### Python Data Structures, Functions and Flow

In the Introduction to Python lecture we covered a wide range of Python, at certain places we skipped over the specific details of what was going on. Today we will reinforce the topics from the last lecture and continue to gain a deeper understanding of Python programming.

### Data Types

'Base' Python has a variety of 'atomic' data types, and as we saw, it treats them differently.

If you have ever used Python 2, you have probably learned the difference between a float and an int the hard way ( Python the hard way is a good, albeit controversial python resource https://learnpythonthehardway.org/):

In [1]:
#integer division
#in python 2, this is the behaviour of the standard /
2//3

0

We have three major types of numbers. 

1) Complex, which contains `i`, the square root of -1. We call it j in Python for various reasons. We probably won't touch complex numbers again:

In [2]:
complex(1, 2)

(1+2j)

2) Integers, which have abritrary precision in python 3:

In [3]:
12345678999935345235345345344534234353958712981249879235829352335987

12345678999935345235345345344534234353958712981249879235829352335987

3) Floats, which work the same as the floats in SQL:

In [4]:
123.456

123.456

Between these types, we can carry out basic math, which will mostly follow what we expect:

In [5]:
9 * 1.25

11.25

In [6]:
for i in [1,2,3.5,4.5]:
    print(i + 2)

3
4
5.5
6.5


We do have floating point issues in some cases:


In [7]:
-0.1 + 0.2 -0.3

-0.19999999999999998

### Booleans

Booleans, True and False, are represented, as we have seen. They are treated as numeric 1/0 values during math:

In [8]:
True + 5

6

In [9]:
False + 5

5

We can chain them using `and` `or` and `not`:

In [10]:
True and True
True or False
not True

False

We have the standard &, |, and ^ which work fine on booleans:

In [11]:
print(True & True)
print(True | False)
print(True^False)

True
True
True


However, these are bitwise operators, which do not work as expected on some things:

In [12]:
12 ^ 9 # exponentiation is **

5

We also have the value `None` which denotes a missing piece of data:

In [13]:
None

### Strings

We have seen some strings and string operations already:

In [14]:
mystr = 'abcdefghij'

print(mystr + mystr)
print(mystr*3)
print(mystr[0:2])
print(mystr/3)

abcdefghijabcdefghij
abcdefghijabcdefghijabcdefghij
ab


TypeError: unsupported operand type(s) for /: 'str' and 'int'

In addition to basic operations, there are a wide variety of string methods:

In [15]:
print(mystr.upper())
print(mystr.capitalize())
print(mystr.find('a'))
print(mystr.index('h'))
print(mystr[::-1])

ABCDEFGHIJ
Abcdefghij
0
7
jihgfedcba


Strings can contain special characters, denoted by `\n`. The most common we would use are `'\n'` for newline, and `'\t'` for a tab. We can use a \ to escape,and triple quotes to quote multiple lines (like we did in our docstrings).

In [16]:
x = 'abc\ndef'
y = 'abc\tdef'
print(x,y)
x = '''
my long 
string
with lines and stuff'''
print(x)

abc
def abc	def

my long 
string
with lines and stuff


There are a few other basic data types we will not touch, so for now just know that we can represent binary and hex numbers if we really need to.

### Containers 

We have seen lists, and tuples previously.

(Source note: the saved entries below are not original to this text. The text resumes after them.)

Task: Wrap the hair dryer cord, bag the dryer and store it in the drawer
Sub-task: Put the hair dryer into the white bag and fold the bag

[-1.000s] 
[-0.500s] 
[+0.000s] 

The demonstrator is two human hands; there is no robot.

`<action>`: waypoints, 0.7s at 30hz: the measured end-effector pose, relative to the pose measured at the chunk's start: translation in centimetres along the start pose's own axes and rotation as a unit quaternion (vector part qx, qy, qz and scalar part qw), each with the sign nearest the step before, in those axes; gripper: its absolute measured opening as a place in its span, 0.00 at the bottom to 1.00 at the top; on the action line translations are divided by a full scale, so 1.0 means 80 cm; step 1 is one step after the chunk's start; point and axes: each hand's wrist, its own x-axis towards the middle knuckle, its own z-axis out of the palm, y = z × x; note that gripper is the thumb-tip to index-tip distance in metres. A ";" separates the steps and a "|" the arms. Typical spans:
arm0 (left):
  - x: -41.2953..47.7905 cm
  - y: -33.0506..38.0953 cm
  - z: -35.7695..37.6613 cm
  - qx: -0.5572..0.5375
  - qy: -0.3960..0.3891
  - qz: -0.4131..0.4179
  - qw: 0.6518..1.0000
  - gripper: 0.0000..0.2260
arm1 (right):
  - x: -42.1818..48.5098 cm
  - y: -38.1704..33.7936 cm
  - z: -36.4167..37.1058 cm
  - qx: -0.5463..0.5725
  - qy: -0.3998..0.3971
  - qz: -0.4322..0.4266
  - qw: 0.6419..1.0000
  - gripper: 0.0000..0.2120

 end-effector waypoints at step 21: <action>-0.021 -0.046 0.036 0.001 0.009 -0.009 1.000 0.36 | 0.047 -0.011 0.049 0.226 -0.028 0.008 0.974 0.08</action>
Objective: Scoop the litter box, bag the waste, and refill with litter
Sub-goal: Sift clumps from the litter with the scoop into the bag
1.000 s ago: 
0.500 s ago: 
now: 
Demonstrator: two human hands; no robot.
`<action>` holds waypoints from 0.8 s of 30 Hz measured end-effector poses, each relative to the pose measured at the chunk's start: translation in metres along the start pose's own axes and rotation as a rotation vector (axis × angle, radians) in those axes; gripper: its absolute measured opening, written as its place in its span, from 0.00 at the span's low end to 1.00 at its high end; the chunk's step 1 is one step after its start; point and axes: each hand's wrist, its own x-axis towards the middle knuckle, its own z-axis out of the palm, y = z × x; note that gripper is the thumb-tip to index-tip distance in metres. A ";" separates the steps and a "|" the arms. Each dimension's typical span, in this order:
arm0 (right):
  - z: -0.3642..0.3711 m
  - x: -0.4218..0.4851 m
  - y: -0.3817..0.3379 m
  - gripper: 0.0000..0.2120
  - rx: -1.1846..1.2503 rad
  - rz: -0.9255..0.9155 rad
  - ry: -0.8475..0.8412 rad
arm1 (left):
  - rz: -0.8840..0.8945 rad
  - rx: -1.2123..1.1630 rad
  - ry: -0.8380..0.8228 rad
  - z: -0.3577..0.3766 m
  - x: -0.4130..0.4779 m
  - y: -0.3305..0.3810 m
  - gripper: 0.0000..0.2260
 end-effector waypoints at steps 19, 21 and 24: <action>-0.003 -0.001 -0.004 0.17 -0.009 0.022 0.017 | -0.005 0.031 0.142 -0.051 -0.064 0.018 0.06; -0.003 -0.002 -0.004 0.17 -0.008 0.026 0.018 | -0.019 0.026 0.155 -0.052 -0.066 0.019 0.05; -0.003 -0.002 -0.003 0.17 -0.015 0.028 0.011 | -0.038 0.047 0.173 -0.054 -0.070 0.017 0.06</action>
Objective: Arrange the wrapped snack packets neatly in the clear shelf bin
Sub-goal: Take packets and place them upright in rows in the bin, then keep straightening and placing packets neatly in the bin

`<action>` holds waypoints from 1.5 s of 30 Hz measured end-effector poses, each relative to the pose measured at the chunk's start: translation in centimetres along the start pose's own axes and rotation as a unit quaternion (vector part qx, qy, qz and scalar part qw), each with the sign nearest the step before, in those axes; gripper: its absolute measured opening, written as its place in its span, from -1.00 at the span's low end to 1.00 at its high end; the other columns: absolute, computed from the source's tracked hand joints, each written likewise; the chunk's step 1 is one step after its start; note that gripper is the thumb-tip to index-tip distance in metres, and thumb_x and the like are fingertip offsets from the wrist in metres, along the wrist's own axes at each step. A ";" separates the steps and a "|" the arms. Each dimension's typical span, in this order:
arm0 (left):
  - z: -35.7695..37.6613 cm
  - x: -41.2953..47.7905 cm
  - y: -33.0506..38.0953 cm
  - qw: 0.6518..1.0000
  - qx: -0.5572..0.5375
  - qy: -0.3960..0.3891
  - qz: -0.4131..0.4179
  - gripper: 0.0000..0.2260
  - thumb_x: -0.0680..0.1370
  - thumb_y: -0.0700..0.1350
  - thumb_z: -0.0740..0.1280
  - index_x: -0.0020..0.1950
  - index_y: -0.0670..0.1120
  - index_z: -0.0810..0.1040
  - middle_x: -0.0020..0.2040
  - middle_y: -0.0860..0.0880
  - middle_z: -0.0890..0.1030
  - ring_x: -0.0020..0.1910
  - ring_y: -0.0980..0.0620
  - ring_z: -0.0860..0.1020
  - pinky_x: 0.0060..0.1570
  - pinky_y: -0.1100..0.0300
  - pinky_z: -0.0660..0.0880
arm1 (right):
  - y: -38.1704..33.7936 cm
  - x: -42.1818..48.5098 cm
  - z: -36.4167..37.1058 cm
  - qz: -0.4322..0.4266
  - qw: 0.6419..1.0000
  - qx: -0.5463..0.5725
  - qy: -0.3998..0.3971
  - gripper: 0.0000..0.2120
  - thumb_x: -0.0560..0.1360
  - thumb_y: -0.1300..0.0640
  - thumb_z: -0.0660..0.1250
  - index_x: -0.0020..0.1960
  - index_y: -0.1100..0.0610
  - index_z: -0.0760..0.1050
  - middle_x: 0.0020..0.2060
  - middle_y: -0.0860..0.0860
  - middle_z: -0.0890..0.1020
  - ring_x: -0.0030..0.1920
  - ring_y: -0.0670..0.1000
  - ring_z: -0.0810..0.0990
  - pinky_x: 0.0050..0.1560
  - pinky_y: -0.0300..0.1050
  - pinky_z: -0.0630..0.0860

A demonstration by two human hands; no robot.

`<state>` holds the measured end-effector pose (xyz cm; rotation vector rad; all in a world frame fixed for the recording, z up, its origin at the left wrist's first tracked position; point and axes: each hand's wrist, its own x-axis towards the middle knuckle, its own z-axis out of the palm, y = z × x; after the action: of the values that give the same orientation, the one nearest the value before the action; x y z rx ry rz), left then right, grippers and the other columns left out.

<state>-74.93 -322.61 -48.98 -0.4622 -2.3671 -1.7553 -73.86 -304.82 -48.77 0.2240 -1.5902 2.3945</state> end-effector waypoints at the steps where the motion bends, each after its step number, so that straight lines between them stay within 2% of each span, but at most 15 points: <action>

Lists are mutable ways to contain data:

In [17]:
mylist = [1,True,3,'4']
mylist.append(5)
print(mylist)
out = mylist.pop()
mylist[3] = 8
print(out)
print(mylist)
#see the tab completion for the plethora of methods

[1, True, 3, '4', 5]
5
[1, True, 3, 8]


We can iterate over lists and other iterables:

In [18]:
for i in mylist:
    print(i)

1
True
3
8


Tuples are the immutable version of a list. We can hold any combination of types of data, but we cannot modify it once it is made. This severly reduces the amount of methods available:

In [19]:
mytuple = (1,True,3,'4')
mytuple.count(3)

1

We also have sets and dicts, which serve different purposes.

While we can search for values in lists, we don't have a better alternative to searching each element individually:

In [20]:
x = list(range(10000))
y = set(range(10000))

In [21]:
%%timeit
for i in [10000, 99999, 10001, 5000, 100]:
    i in x

321 µs ± 2.05 µs per loop (mean ± std. dev. of 7 runs, 1000 loops each)


Sets don't allow duplicates, or ordering (though watch this space!). But we hash the values, so that we can look up much faster than a list:

In [22]:
%%timeit
for i in [10000, 99999, 10001, 5000, 100]:
    i in y

230 ns ± 6.75 ns per loop (mean ± std. dev. of 7 runs, 1000000 loops each)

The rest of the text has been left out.